◆ Exercise: Going down the listing below, print exactly each line from the one with "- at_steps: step" up to and including the one with "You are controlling", and skip the rest.

◆ Data provided:
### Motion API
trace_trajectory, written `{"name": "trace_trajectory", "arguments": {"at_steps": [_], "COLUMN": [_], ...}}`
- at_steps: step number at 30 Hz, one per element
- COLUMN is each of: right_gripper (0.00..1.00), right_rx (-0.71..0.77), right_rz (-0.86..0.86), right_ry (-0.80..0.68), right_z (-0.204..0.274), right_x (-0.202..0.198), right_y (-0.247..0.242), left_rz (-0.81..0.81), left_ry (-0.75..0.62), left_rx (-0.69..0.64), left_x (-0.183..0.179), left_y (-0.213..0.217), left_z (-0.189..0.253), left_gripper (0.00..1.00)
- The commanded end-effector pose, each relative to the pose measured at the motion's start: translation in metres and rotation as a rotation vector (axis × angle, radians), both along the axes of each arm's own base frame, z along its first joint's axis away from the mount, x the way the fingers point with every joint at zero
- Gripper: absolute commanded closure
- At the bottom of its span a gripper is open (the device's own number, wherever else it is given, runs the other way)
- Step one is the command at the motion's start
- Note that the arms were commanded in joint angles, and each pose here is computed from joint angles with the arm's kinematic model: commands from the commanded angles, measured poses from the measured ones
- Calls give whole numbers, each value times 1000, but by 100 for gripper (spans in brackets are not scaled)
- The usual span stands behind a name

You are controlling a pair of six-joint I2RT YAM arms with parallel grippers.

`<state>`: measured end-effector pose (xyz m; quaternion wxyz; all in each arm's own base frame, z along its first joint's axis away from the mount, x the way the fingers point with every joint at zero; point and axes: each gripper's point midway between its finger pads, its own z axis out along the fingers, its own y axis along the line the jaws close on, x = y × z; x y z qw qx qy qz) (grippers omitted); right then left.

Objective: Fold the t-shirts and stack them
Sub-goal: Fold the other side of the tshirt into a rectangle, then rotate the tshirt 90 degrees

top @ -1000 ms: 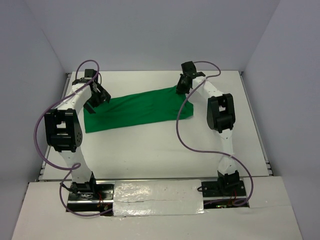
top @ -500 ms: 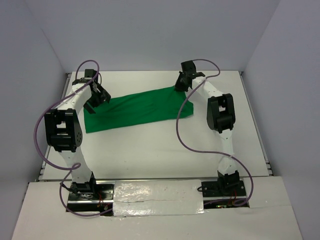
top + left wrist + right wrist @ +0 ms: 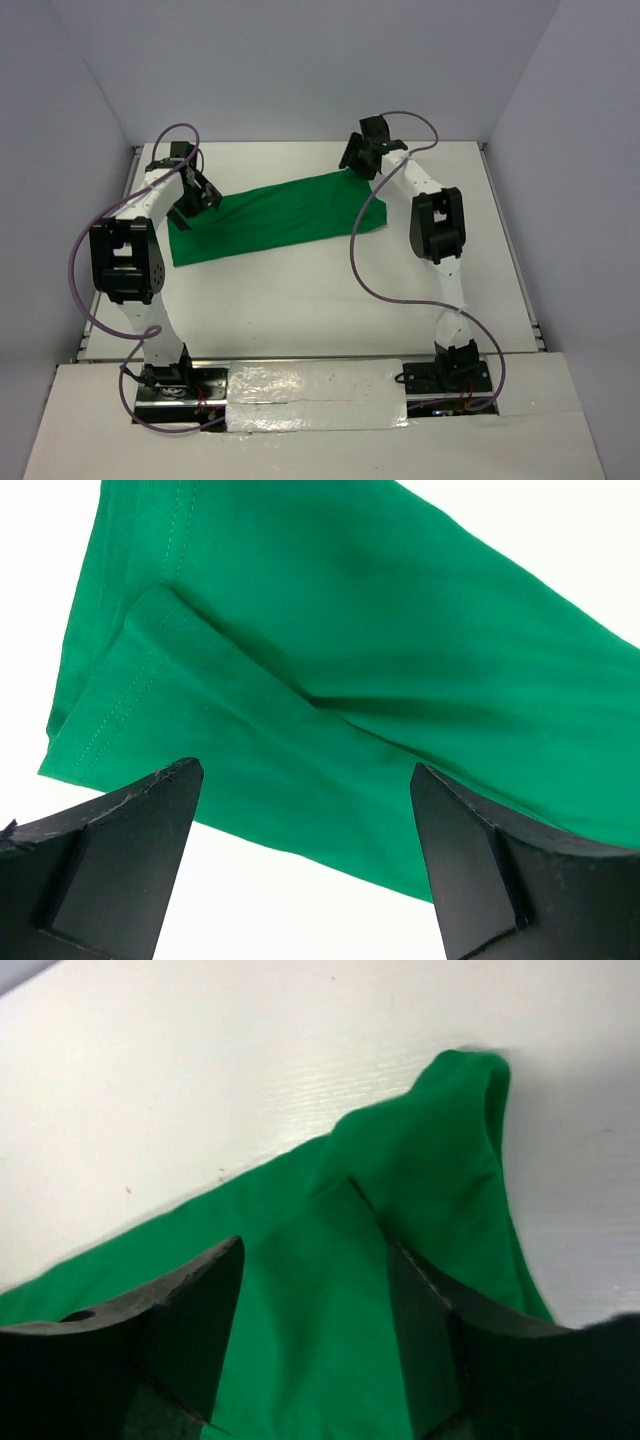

◆ Final answer:
- at_steps: step number at 30 Hz, one per element
- COLUMN is each of: right_gripper (0.00..1.00), right_rx (-0.71..0.77), right_rz (-0.86..0.86), right_ry (-0.80..0.68), right_z (-0.204..0.274), right_x (-0.202..0.198), right_y (-0.247..0.242), left_rz (-0.81..0.81), left_ry (-0.75..0.62), left_rx (-0.69..0.64), left_x (-0.183..0.179), left_y (-0.213..0.217), left_z (-0.189..0.253), left_gripper (0.00..1.00)
- The commanded end-effector pose, each relative to the pose measured at the motion's start: translation in metres and rotation as a rotation vector (axis × angle, radians), both along the axes of each arm's own base frame, z along its first joint's axis away from the mount, x the way the fingers point with every joint at zero
- Gripper: absolute commanded closure
- At the bottom of its span a gripper is open (the device's own number, wherever else it is given, runs the other way)
- Step one is the command at the motion's start
- Note that the arms were commanded in joint angles, and each pose here is computed from joint angles with the arm's kinematic model: commands from the commanded angles, measured poses from the measured ones
- Calls give whole numbers, each value times 1000, but by 100 for gripper (spans in brackets are not scaled)
- The usual span stands behind a name

You are controlling a pair of six-joint I2RT YAM arms with parallel grippers.

The answer has been fully written out.